In 1993, Gansky co-founded Global Network Navigator (GNN), the first commercial web site and portal, with Tim O'Reilly and Dale Dougherty. GNN was purchased by America Online in 1995 while Gansky was CEO of the company. Following the acquisition, Gansky moved to AOL and became Vice President of Internet Properties and Services, overseeing Webcrawler, GNN, internet software, AOL internet investments (ivillage), and online advertising and e-commerce.

In 1999, she co-founded Ofoto, a digital photography company, and served as chairman and CEO. During her time as CEO, the company sold to Eastman Kodak in 2001. Following the acquisition, she became general manager of Eastman Kodak Company's Digital Imaging Services division. Ofoto later became Kodak Gallery.

Gansky's book, entitled The Mesh: Why the Future of Business is Sharing, was released in 2010. In July 2010, she launched the Global Share Economy (Mesh) Directory to support the community of share-based businesses and organizations.

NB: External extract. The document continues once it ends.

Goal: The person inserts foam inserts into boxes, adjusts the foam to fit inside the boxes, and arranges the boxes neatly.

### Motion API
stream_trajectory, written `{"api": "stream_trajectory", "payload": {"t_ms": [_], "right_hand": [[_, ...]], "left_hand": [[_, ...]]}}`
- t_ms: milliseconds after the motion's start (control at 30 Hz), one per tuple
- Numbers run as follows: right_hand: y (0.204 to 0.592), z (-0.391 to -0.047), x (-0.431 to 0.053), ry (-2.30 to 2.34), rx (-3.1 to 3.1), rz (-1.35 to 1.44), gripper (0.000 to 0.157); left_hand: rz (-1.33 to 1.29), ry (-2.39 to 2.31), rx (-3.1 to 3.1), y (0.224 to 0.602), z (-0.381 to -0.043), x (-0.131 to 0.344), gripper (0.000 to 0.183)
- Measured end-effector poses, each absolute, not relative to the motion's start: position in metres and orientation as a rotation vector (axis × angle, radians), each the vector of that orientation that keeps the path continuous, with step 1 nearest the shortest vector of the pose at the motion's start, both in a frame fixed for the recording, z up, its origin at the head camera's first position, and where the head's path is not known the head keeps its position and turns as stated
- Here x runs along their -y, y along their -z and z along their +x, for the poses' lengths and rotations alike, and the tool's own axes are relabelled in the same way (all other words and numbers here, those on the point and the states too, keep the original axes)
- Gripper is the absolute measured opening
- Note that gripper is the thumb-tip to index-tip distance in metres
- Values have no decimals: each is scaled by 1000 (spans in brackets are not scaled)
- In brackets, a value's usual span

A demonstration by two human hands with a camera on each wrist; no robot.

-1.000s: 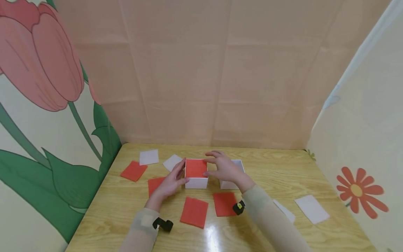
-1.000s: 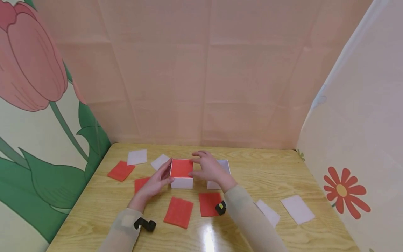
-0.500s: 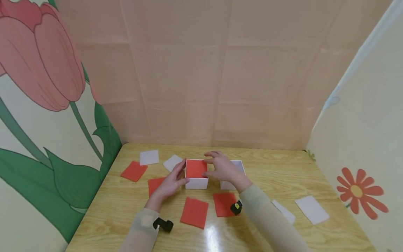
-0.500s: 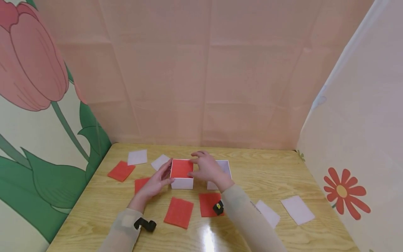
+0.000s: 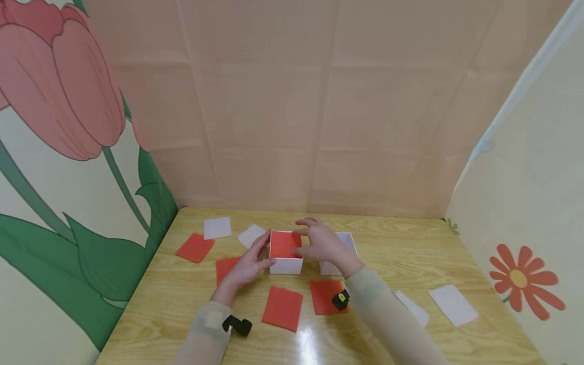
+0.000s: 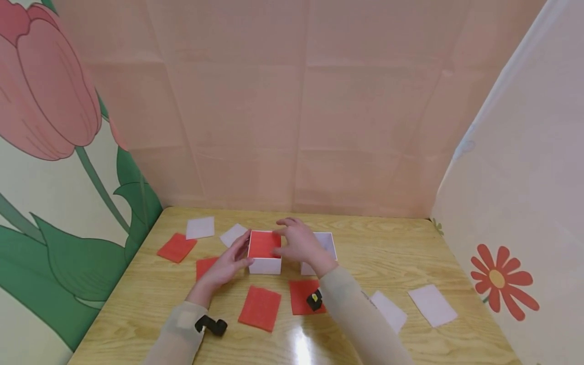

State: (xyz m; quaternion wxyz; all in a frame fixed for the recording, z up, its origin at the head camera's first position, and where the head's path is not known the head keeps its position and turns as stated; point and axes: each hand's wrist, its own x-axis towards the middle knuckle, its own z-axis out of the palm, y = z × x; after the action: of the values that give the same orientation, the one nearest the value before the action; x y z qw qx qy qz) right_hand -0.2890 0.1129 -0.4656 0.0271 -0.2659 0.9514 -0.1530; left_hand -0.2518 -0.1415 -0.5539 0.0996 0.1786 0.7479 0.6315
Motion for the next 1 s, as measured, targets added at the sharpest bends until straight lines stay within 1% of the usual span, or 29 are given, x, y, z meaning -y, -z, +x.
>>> {"api": "stream_trajectory", "payload": {"t_ms": [133,367,600,867,1000], "right_hand": [[464,-292,-102,514,-2922,-846,48],[468,-295,-86,527,-2893,-863,51],[473,-297,-84,518,-2917,-825,52],[475,-297,-80,485,-2955,-859,54],[473,-296,-85,525,-2914,-839,53]], "left_hand": [[549,-1873,-2207,554,-253,143,88],[574,-1889,-2190,556,-253,143,88],[584,-1909,-2160,556,-254,141,88],[590,-1920,-2155,557,-254,141,88],[571,-1907,-2181,558,-255,141,88]]}}
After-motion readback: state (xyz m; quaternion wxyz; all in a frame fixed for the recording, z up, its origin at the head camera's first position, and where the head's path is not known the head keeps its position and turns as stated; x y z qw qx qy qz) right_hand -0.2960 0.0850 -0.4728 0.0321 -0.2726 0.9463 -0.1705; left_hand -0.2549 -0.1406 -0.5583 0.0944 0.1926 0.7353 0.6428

In addition to her roles at Ofoto and Eastman Kodak, she has been an investor and advisor to companies including 11:FS, Breather, Clear Cove Systems, Feastly, Greenbiz, Honest Buildings, Instructables, muse.ai, Miso Tasty, OpenRov, Turo, Science Exchange, Scoot Networks, Solar Mosaic, Sunfolding, Taskrabbit, Traity, Bango plc and Trove. She is the founder of Instigating + Co.